Pee plus chlorine yields a chemical warfare agent. Here are some deadly scenarios.

Ask Ars: How much pee in a pool would kill you?

On Wednesday, we wrote about a scientific study showing that pee in a pool's chlorinated water can yield a toxic chemical called cyanogen chloride. That substance has recommended exposure limits from the World Health Organization and is also considered a chemical warfare agent.

The yields from the pool water in the study were not anywhere near deadly or even conclusively harmful. But the next question that bubbled up in Ars readers' minds was:

How much pee would it take to develop a deadly Olympic-sized swimming pool?

 To figure that out, we extrapolated some figures cited in the paper (published in the American Chemical Society's Environmental Science and Technology) then cross-referenced those numbers with some real-world, commonly-accepted values. This yielded a ballpark answer… likely not quite the answer you'd expect. But, here we'll try to answer variations of the question in slightly more satisfying ways to provide a more comprehensive, academic understanding of urinating in pools.

First, a full rundown of how the experiment played out: a group of researchers added uric acid to chlorinated pool water. This combination resulted in the creation of cyanogen chloride, which can cause death in sufficiently high amounts. Again, the amount of cyanogen chloride generated in the experiment—roughly 20-30 micrograms per liter—is not considered immediately harmful and doesn't even meet the WHO's "danger zone" of 70 micrograms per liter or more. Nonetheless, it's there.

The concentration of uric acid used in the experiments was 5x10-5 moles per liter. This is actually a lower concentration than the standard excretions of a human bladder. Humans excrete between 1.2 and 4.5 millimoles of uric acid per day over an amount of urine that can range from 0.8 liters to two liters. To take the results to the limit, we'll take the highest concentrations of uric aid for the smallest amount of urine to get the highest reasonable concentration: 4.5 millimoles per 0.8 liters works out to be 5.625 millimoles of uric acid per liter of pee. Note that this is next-level pee concentration, as if for every glass of water you should be drinking, you ate a few strips of beef jerky instead.

Now, the 5x10-5 moles-per-liter concentration generated between 20 and 30 micrograms per liter of cyanogen chloride for the chlorine concentrations used in the experiment. The concentrations of chlorinated water vary throughout the experiment, but the concentrations that get that 20-30 micrograms per liter of cyanogen chloride are about 8-10 milligrams of chlorine per liter of water, roughly about two or three times the recommended chlorination of pool water.

According to the National Institute of Health, cyanogen chloride poisoning creates "mild effects" in humans at concentrations of 500-1,000 micrograms per liter. Beyond the concentration threshold of 2,500 micrograms per liter, it can cause "coma, convulsions, and death." (Delightful—these are just the figures we're looking for.)

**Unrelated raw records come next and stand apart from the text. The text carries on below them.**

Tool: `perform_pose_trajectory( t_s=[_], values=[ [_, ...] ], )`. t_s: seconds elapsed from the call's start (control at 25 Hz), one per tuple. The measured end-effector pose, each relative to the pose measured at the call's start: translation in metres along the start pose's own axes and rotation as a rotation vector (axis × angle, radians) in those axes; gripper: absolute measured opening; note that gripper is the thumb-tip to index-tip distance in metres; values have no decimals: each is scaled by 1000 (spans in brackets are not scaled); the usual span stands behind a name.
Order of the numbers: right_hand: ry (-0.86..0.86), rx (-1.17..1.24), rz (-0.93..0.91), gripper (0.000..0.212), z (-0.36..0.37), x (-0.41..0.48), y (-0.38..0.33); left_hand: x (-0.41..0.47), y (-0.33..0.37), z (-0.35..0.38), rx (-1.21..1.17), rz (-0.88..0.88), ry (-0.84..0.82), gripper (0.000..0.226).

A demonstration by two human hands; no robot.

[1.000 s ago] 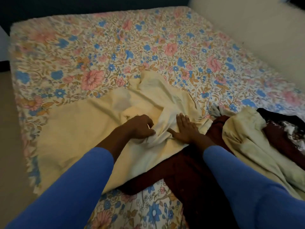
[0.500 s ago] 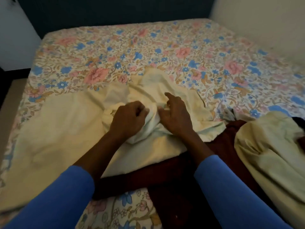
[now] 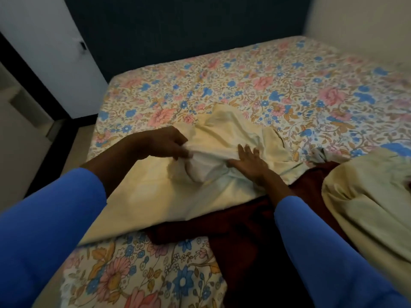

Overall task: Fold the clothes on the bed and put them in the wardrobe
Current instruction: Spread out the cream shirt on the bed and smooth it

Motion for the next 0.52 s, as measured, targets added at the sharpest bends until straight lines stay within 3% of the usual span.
perform_pose_trajectory(
  t_s=[0.12, 0.24, 0.36, 0.52],
  values=[
    [-16, 258, -64, 66, -7, -6, -6, -16, -17, -1, -566, -6, 251, 24],
    [38, 54, -48, 66, 3, 8, -7, -30, -20, -5, -705, -31, 403, 33],
    [81, -35, 117, 91, 18, 11, -13, -45, -18, -11, -351, -34, 385, 58],
    [166, -180, 99, 93, 32, 9, -22, -62, -15, 65, -31, -53, 361, 68]
  ],
)
Point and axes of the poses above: each hand's wrist, its own x-axis towards the middle knuckle, its own z-axis out of the palm, y = z × x, the point moved 1 cm from there along x, towards the middle knuckle, and after that the axes turned 6 degrees about y, right-handed, at the moved point
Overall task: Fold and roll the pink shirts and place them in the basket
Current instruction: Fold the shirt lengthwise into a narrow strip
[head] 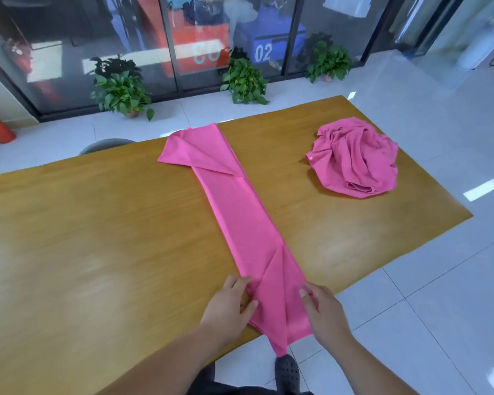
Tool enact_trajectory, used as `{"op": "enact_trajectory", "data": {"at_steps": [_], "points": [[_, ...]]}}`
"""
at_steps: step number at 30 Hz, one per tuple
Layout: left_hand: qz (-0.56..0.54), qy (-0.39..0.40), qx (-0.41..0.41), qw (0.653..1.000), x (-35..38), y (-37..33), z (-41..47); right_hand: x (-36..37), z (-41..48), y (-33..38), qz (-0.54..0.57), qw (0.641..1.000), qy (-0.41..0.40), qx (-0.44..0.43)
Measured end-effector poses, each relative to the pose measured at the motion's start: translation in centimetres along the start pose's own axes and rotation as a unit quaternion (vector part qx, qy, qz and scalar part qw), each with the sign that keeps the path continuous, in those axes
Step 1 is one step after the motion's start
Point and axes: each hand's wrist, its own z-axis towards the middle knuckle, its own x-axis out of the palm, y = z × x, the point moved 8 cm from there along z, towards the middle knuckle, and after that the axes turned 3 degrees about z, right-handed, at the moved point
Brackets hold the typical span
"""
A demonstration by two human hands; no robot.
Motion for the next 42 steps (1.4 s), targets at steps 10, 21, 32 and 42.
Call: {"op": "enact_trajectory", "data": {"at_steps": [10,21,32,42], "points": [[-0.197,-0.050,-0.187,0.961,1.5,-4.3,-1.4,-2.2,0.5,-1.4,0.105,0.983,0.149,-0.004],[0.083,-0.112,-0.157,0.978,7.6,-8.7,-7.1,-1.3,0.4,-3.0,0.220,0.944,0.246,-0.002],[0.262,-0.148,-0.251,0.920,7.8,-9.3,-7.6,-3.7,2.4,-4.3,0.226,0.956,0.188,0.013],[-0.081,-0.175,-0.313,0.930,11.4,-7.5,-9.9,-3.5,1.5,-7.3,0.235,0.954,0.184,0.005]]}}
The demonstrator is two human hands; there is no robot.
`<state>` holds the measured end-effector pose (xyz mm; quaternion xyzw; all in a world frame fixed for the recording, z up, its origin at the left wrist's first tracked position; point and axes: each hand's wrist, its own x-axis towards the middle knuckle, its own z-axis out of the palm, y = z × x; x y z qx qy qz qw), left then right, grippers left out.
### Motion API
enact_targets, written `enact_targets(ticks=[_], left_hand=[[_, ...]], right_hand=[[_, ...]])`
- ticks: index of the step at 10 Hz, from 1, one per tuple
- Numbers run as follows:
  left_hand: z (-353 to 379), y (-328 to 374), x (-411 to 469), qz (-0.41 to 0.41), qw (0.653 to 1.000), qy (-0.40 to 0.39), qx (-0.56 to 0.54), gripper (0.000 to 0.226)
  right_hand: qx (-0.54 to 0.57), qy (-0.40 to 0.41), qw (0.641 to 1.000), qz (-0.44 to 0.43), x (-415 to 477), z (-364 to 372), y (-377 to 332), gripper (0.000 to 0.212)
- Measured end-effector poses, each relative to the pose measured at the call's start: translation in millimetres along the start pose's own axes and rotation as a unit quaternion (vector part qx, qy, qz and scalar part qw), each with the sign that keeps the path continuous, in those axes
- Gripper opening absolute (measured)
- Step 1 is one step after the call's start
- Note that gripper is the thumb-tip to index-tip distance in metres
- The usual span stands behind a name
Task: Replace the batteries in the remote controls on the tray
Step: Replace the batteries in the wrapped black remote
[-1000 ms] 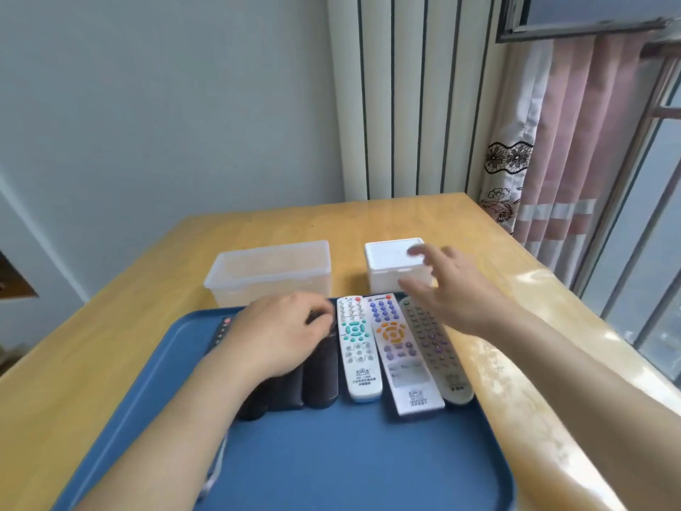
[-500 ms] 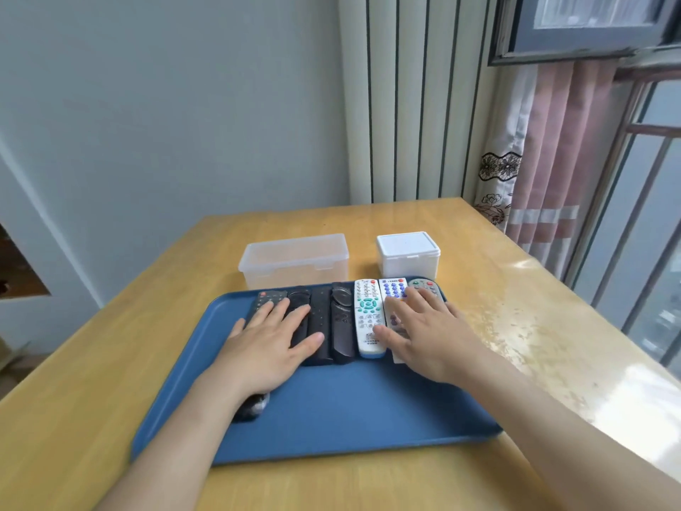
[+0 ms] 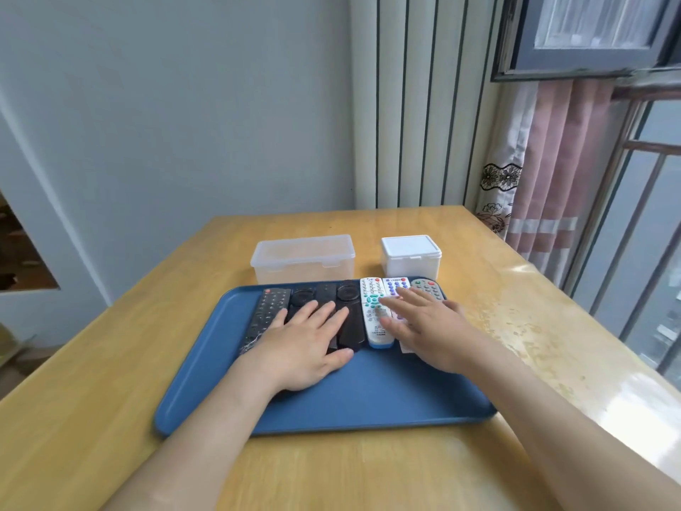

As it turns out, the concentration of uric acid in pee is, to our calculation, about 112 times that of the uric acid concentration used in the experiment. If we could assume a proportional yield of cyanogen chloride just from using more uric acid, we could actually achieve toxic levels of cyanogen chloride for an Olympic pool of 10mg/L chlorinated water… for an equivalent quantity of urine. That means if each person is peeing 0.8L of the highly concentrated urine, their entire day's yield, into this pool, you'd need about three million people peeing in that pool. If you could get at that pool without dying of either suffocation or drowning in other people's urine, you could probably pull off death by cyanogen chloride poisoning or at least a pretty good coma.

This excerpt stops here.